The role of the NOX-ROS pathway in the pathogenesis of human diseases, especially CVDs, has been well-defined [58,59]. In addition, numerous studies have confirmed that the harmful effects of DEHP on physiological functions were mainly attributed to the generation of ROS [60,61,62]. Indeed, our current and previous results further support this notion as we have demonstrated that inhibition of the NOX-ROS pathway by APO or NAC suppressed the generation of superoxide and hydrogen peroxide and consequently prevented the DEHP-induced deregulation in LDLR protein expression and NO production in statin-treated hepatocytes and ECs [7], respectively. These results indicated that ROS plays a crucial role in DEHP-mediated interference with the therapeutic efficacy of statins. We have shown that treatment with NAC or APO avoided the DEHP-induced activation of TRPA1/Ca2+ signaling and LXRα-IDOL and PPARγ-PCSK9 pathways, and consequently restored the effect of simvastatin on the LDLR protein expression in hepatocytes.
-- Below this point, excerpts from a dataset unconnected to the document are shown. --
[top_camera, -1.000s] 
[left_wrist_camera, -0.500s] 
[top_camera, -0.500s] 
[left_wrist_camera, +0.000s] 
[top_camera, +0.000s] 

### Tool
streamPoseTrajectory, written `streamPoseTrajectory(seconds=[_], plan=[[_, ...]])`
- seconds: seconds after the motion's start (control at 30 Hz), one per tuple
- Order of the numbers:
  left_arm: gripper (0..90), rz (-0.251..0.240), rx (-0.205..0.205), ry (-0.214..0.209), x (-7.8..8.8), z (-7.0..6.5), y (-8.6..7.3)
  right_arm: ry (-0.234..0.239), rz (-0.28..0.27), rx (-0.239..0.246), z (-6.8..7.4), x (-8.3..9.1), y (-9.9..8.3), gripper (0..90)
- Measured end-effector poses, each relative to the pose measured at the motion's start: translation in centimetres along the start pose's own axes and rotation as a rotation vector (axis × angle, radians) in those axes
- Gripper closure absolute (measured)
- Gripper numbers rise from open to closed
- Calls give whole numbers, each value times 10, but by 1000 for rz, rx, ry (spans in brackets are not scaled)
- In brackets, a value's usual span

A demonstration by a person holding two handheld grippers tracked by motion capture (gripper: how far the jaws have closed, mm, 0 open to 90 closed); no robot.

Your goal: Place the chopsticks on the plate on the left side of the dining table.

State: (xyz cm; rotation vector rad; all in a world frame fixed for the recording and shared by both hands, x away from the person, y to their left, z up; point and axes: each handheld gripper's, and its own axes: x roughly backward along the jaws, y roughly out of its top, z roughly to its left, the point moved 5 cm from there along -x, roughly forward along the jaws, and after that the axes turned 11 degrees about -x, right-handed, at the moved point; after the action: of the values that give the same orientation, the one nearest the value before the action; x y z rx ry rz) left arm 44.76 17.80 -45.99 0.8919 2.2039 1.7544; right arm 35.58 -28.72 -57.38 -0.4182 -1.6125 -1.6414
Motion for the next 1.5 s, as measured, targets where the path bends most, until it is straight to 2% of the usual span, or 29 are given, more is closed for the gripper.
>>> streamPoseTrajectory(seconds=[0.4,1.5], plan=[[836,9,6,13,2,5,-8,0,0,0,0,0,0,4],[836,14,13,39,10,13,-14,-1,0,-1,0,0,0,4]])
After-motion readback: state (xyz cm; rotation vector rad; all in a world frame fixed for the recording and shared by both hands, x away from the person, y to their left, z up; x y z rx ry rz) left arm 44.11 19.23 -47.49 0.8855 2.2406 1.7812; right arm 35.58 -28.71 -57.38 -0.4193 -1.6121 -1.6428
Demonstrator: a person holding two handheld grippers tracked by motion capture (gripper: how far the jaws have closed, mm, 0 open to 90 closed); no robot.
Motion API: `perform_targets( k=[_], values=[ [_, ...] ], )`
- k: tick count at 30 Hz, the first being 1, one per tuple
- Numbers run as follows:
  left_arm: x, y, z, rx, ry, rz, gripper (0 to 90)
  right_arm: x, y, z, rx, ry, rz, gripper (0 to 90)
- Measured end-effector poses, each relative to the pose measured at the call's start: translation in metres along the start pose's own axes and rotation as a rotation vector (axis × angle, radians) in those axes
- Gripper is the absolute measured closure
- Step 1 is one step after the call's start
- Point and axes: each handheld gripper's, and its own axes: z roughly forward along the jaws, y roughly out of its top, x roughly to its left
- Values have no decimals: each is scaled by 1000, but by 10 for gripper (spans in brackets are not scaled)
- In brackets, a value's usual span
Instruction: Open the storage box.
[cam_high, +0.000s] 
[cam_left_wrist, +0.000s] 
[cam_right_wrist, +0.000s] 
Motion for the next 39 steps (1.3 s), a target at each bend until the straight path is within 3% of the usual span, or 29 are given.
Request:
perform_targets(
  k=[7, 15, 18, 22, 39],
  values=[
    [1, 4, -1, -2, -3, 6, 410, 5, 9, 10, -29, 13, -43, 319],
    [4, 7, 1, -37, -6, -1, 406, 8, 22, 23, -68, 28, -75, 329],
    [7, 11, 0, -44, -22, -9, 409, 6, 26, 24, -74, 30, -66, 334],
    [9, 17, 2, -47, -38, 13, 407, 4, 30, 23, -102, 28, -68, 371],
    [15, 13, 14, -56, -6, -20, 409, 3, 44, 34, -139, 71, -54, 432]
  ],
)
These findings were in agreement with those by Ogawa et al. and Mori et al., who found that ROS elicited the activation of TRPA1 channels and then stimulated intracellular signaling cascades by inducing cysteine sulfhydryl reactions [63,64]. Moreover, this observation was consistent with our previous findings that activation of the NOX−ROS pathway and TRPV1/Ca2+ signaling are required for the DEHP-mediated abolition of the statin-conferred pleiotropic protection in ECs [7]. Here, we ascertain the biological interplay between DEHP, the NOX-ROS pathway, TRPA1/Ca2+ signaling, and the lipid-lowering effect of statins in hepatocytes. Nevertheless, much remains to be learned about the detailed molecular mechanism underlying the DEHP-induced failure of statin therapy in ESRD patients undergoing dialysis.
Notably, several lines of evidence demonstrate that sexual dysfunction includes menstrual disturbances in women, erectile dysfunction in men, and decreased libido and infertility in both men and women with CKD [65]. Many factors are reported to be involved in the sexual disorders of CKD patients [65,66,67]; however, the detailed mechanism underlying the pathogenesis of CKD-mediated sexual dysfunction is still unclear. Testosterone deficiency is reported to play a critical role in the sexual disorders of CKD patients [66,68]. Interestingly, Beverly et al. reported that simvastatin and dipentyl phthalate inhibit the synthesis of testicular testosterone [68]. Moreover, combined treatment with simvastatin and dipentyl phthalate has an additive effect on the inhibition of testosterone production [69]. Whether statin treatment and the elevation of plasma DEHP are involved in the testosterone deficiency and sexual dysfunction in ESRD patients undergoing dialysis remain unclear. To this end, further investigations are required for clarifying the molecular mechanism behinds the unfavorable effects of statin therapy and DEHP leaked from medical tubes in the sexual problems of dialysis ESRD patients. On the other hand, changing the biomaterials in medical tubes [70] to reduce leakage of DEHP may prevent the complications induced by dialysis in ESRD patients.
Nevertheless, our present study has several limitations. First, Huh7 cells are tumor cells with altered cellular metabolism, which could be the critical limitation of our study. Second, in vitro observations in this study are not yet supported by in vivo studies and clinical data. To this end, further investigations defining the detrimental effects of DEHP and its metabolites on the beneficial effects of statins in ESRD patients with dialysis are required.

5. Conclusions

In conclusion, our findings suggest that DEHP activates NOX/ROS/TRPA1/Ca2+ signaling, which in turn induces protein degradation of LDLR mediated through the LXRα-IDOL and PPARγ-PCSK9 pathways, limiting the lipid-lowering effect of statins in hepatocytes. The molecular mechanisms revealed in this study provide new information for a better understanding of the detrimental effect mediated by DEHP on statin therapy in patients with ESRD undergoing dialysis and suggest new therapeutic targets for treating or preventing cardiovascular complications in CKD patients.

Supplementary Materials

The following supporting information can be downloaded at: https://www.mdpi.com/article/10.3390/antiox12020477/s1, Figure S1: DEHP induces SREBP2 protein expression in hepatocytes.

Author Contributions

B.-C.G., K.-L.K., J.-W.H. and C.-H.C., investigation, methodology, data curation, formal analysis, and writing—original draft; T.-S.L. and D.-C.T., conceptualization, supervision, and writing—review and editing. All authors have read and agreed to the published version of the manuscript.

Funding

This research received no external funding.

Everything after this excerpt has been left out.